2d. "To borrow money." But this bill neither borrows money nor ensures the borrowing it. The proprietors of the bank will be just as free as any other money holders, to lend or not to lend their money to the public. The operation proposed in the bill, first, to lend them two millions, and then to borrow them back again, cannot change the nature of the latter act, which will still be a payment, and not a loan, call it by what name you please.

3. To "regulate commerce with foreign nations, and among the States, and with the Indian tribes." To erect a bank, and to regulate commerce, are very different acts. He who erects a bank, creates a subject of commerce in its bills; so does he who makes a bushel of wheat, or digs a dollar out of the mines; yet neither of these persons regulates commerce thereby. To make a thing which may be bought and sold, is not to prescribe regulations for buying and selling. Besides, if this was an exercise of the power of regulating commerce, it would be void, as extending as much to the internal commerce of every State, as to its external. For the power given to Congress by the Constitution does not extend to the internal regulation of the commerce of a State, (that is to say of the commerce between citizen and citizen,) which remain exclusively with its own legislature; but to its external commerce only, that is to say, its commerce with another State, or with foreign nations, or with the Indian tribes.

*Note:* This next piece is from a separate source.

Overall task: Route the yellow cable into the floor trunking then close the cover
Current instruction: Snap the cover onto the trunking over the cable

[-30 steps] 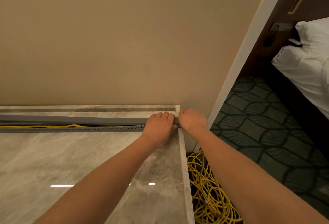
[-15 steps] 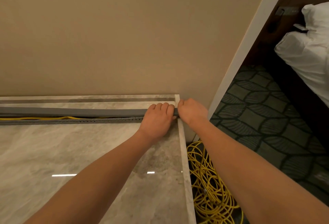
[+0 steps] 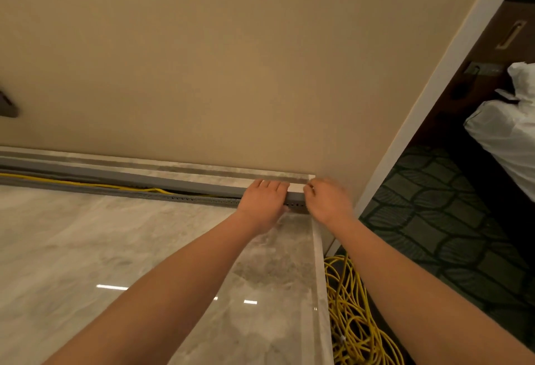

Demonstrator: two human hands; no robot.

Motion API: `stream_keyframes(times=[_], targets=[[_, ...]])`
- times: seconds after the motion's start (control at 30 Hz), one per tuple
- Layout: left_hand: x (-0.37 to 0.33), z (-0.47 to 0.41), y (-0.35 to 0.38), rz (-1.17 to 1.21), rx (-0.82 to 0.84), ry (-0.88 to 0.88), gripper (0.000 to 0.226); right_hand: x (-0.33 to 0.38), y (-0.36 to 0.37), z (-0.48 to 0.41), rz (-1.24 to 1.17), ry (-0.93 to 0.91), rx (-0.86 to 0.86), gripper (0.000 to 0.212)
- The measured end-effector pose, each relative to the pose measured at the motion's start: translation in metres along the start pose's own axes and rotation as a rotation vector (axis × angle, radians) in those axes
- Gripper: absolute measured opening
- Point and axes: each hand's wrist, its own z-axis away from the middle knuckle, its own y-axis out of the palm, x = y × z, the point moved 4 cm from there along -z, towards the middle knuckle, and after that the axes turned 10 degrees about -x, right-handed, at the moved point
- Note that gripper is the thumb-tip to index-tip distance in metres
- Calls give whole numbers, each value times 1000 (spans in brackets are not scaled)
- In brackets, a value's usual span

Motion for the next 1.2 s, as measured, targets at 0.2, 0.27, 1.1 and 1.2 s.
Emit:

Accordingly the bill does not propose the measure as a regulation of trade, but as "productive of considerable advantages to trade." Still less are these powers covered by any other of the special enumerations.

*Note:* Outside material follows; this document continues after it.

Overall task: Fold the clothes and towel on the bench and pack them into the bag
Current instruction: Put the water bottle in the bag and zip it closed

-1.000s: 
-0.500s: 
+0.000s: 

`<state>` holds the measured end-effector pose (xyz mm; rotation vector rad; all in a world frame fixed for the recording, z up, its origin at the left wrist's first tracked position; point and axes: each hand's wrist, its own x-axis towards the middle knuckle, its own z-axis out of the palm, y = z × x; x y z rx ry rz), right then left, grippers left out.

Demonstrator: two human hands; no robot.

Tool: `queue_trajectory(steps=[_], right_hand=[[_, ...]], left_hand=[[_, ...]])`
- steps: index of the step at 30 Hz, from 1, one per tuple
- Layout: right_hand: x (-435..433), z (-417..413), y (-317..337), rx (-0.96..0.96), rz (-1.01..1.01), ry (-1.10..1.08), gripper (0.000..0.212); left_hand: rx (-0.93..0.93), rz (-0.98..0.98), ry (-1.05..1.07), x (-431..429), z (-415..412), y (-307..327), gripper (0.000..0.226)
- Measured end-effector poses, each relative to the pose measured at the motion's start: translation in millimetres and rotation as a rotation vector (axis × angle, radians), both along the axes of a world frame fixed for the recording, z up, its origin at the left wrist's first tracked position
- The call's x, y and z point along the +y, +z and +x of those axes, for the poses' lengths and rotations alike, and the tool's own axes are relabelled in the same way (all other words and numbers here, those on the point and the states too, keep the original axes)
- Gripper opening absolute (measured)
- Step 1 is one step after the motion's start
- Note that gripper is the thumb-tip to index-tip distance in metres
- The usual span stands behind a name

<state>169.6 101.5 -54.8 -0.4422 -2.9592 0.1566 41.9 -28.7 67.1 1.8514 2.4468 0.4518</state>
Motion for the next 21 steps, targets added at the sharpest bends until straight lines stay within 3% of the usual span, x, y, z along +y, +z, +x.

II. Nor are they within either of the general phrases, which are the two following:

1. To lay taxes to provide for the general welfare of the United States, that is to say, "to lay taxes for the purpose of providing for the general welfare." For the laying of taxes is

the power, and the general welfare the purpose for which the power is to be exercised. They are not to lay taxes ad libitum for any purpose they please; but only to pay the debts or provide for the welfare of the Union. In like manner, they are not to do anything they please to provide for the general welfare, but only to lay taxes for that purpose. To consider the latter phrase, not as describing the purpose of the first, but as giving a distinct and independent power to do any act they please, which might be for the good of the Union, would render all the preceding and subsequent enumerations of power completely useless.

It would reduce the whole instrument to a single phrase, that of instituting a Congress with power to do whatever would be for the good of the United States; and, as they would be the sole judges of the good or evil, it would be also a power to do whatever evil they please.

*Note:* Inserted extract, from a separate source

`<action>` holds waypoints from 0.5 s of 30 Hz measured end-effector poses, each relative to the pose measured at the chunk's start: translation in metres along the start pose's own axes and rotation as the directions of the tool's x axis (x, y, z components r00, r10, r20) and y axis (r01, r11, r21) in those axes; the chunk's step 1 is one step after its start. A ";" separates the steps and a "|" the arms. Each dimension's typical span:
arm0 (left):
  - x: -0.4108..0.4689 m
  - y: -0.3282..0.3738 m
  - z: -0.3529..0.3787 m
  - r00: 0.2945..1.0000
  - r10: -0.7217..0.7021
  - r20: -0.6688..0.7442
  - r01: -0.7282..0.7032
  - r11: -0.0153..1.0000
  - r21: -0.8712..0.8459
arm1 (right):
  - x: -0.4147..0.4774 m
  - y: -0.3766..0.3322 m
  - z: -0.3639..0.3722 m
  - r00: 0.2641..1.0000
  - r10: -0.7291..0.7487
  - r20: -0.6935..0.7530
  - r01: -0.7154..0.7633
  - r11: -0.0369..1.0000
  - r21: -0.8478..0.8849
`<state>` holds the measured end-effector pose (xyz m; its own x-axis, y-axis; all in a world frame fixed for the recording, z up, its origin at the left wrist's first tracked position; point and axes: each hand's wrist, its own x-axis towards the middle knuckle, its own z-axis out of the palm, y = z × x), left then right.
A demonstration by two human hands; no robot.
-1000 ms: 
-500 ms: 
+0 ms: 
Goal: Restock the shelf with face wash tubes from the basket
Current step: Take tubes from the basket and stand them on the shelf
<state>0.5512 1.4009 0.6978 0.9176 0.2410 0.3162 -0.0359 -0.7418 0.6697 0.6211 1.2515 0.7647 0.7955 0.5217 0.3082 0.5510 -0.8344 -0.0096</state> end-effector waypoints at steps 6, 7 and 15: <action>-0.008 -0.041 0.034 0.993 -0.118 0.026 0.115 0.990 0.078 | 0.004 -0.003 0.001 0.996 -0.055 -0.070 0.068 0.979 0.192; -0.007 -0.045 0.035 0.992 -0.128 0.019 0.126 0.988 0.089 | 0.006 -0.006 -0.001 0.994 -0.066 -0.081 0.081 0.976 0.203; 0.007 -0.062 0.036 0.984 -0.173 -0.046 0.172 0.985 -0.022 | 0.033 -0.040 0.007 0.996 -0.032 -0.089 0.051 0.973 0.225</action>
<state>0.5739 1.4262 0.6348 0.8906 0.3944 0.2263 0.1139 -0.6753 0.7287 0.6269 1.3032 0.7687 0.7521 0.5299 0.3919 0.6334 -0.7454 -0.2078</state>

It is an established rule of construction where a phrase will bear either of two meanings, to give it that which will allow some meaning to the other parts of the instrument, and not that which would render all the others useless. Certainly no such universal power was meant to be given them. It was intended to lace them up straitly within the enumerated powers, and those without which, as means, these powers could not be carried into effect. It is known that the very power now proposed as a means was rejected as an end by the Convention which formed the Constitution. A proposition was made to them to authorize Congress to open canals, and an amendatory one to empower them to incorporate. But the whole was rejected, and one of the reasons for rejection urged in debate was, that then they would have a power to erect a bank, which would render the great cities, where there were prejudices and jealousies on the subject, adverse to the reception of the Constitution.

2. The second general phrase is, "to make all laws necessary and proper for carrying into execution the enumerated powers." But they can all be carried into execution without a bank. A bank therefore is not necessary, and consequently not authorized by this phrase.